Figure 4. Lifecycle activity types by asset condition and years in service

Financial Strategy

In order for an AMP to be effective, it must be integrated with financial planning and long-term budgeting. The development of a comprehensive financial plan will allow the City to identify the financial resources required for sustainable asset management based on existing asset inventories, desired levels of service, and projected growth requirements.

The City of Corinth’s AMP presented two financial plan options, with the City choosing the plan that encompasses a fifty-fifty funding strategy. For the City of Corinth, the recommended financial strategy to fund tax-funded assets (road system; bridges & culverts; buildings & facilities; and machinery & equipment) is to incrementally increase taxes to support 50 percent of capital expenditures. The original plan was to introduce a .8 percent tax increase each year for the next twenty years (starting in year six). As a result of revenue caps on property tax passed by the Texas Legislature in 2019, funding will be achieved through the issuance of debt.

The other 50 percent of the funding requirement for tax-based assets will be derived from the Asset Management Fund. Passed by council, the City created an Asset Management Fund that receives dedicated funds specific to asset management activities through an allocation of utility and general funds and the occasional sale of assets. Key here is that the only way that funds can be taken out is through council approval. The funding will be introduced in the 2019-20 fiscal year.

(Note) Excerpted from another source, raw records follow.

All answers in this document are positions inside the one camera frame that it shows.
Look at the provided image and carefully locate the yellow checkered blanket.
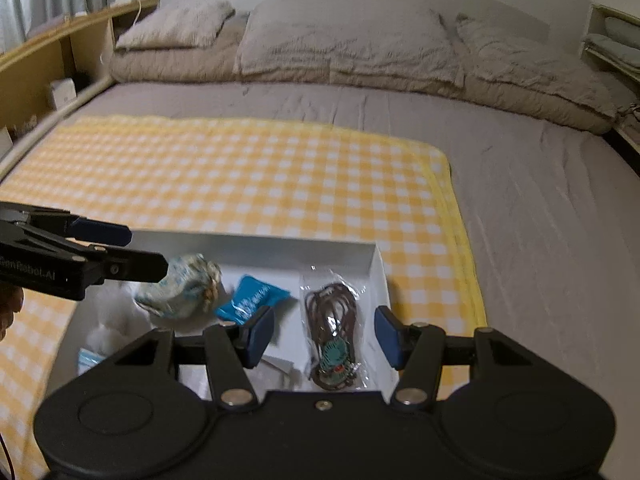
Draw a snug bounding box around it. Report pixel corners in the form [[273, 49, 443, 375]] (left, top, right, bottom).
[[0, 114, 490, 480]]

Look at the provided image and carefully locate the grey folded quilt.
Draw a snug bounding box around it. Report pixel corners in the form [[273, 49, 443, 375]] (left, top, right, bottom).
[[234, 0, 464, 93]]

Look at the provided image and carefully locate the white tissue box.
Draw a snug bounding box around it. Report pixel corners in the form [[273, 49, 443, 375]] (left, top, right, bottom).
[[47, 78, 77, 110]]

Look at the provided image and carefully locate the right grey pillow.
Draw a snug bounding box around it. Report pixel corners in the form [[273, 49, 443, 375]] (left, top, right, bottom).
[[456, 14, 617, 119]]

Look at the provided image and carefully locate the wooden long shelf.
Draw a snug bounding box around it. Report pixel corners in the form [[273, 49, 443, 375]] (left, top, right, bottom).
[[1, 0, 160, 177]]

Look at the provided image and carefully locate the white hanging cable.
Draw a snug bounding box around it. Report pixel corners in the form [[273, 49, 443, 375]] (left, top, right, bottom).
[[98, 0, 144, 61]]

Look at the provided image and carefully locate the right side shelf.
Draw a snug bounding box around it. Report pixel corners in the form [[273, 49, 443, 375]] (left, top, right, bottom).
[[580, 3, 639, 174]]

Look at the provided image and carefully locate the person left hand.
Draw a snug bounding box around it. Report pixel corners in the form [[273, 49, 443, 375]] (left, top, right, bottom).
[[0, 284, 25, 340]]

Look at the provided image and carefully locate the white blue sachet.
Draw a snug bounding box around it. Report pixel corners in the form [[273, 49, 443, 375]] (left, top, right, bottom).
[[77, 348, 105, 376]]

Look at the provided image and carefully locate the blue snack packet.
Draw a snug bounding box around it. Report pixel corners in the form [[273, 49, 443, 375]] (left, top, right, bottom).
[[215, 274, 291, 325]]

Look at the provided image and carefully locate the beige folded mattress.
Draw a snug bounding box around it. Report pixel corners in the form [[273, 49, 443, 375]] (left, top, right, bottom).
[[110, 18, 616, 134]]

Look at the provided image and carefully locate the left fluffy pillow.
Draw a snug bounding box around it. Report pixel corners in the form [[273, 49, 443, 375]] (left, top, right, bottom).
[[116, 0, 235, 50]]

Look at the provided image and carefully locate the grey fabric pouch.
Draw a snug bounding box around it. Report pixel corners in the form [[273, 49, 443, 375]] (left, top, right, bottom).
[[260, 356, 294, 376]]

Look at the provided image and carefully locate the folded bedding stack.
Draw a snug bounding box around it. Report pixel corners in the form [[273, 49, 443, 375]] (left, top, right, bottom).
[[585, 16, 640, 72]]

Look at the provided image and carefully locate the white cotton wad bag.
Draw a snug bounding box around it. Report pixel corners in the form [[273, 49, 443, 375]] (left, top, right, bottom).
[[86, 282, 144, 356]]

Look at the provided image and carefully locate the dark cord necklace bag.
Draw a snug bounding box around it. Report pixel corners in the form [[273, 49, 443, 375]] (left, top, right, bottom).
[[300, 266, 370, 392]]

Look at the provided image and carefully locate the white shallow box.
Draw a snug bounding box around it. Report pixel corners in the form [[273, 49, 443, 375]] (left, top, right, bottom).
[[46, 231, 398, 396]]

Capitalizing on Asset Management

Moving forward, and to strengthen the usefulness of the AMP, the City of Corinth will be collecting condition-based data for its assets by acquiring pavement condition analysis software and asset condition software. So far, only six percent of the City’s assets have assessed condition data, with all other asset condition data being age-based.

Age-based data relies on the amortization schedule of an asset and may not be reflective of an asset’s actual condition and the true nature of its deterioration, which tends to accelerate toward the end of the asset’s lifecycle. Assessed condition data helps to better advance the understanding of infrastructure needs, improves budget prioritization methodologies and ensures lifecycle activities are more accurate.

Despite the lack of asset management activity at the local government level in Texas, asset management is slowly becoming more of a concern in Texas and across the nation. Collier noted that the Public Works Institute of Texas (PWITX), the Certified Public Manager Program (CPM) and the American Public Works Association (APWA) are all placing a major focus on asset management capacity building, advocating that communities should prioritize asset management in the face of limited infrastructure funding. At the local government level, asset management is a viable solution and resource as communities continue to struggle with aging infrastructure and tight budgets.

The City of Corinth is in an opportune position to benefit greatly from asset management. The creation and training of an asset management team, the adoption of an Asset Management Policy, and the development of an Asset Management Plan are all measures that will make asset management a sustainable and worthwhile practice for the City. Collier states, “PSD has provided Corinth with a great tool to move forward and build upon to meet the needs of our future growth and fiscal responsibilities.” While other communities continue to make budgeting and asset intervention decisions using outdated and incomplete asset data, and without a coherent corporate-level strategy, Corinth will have tools, resources and direction to optimize decision-making in the long term.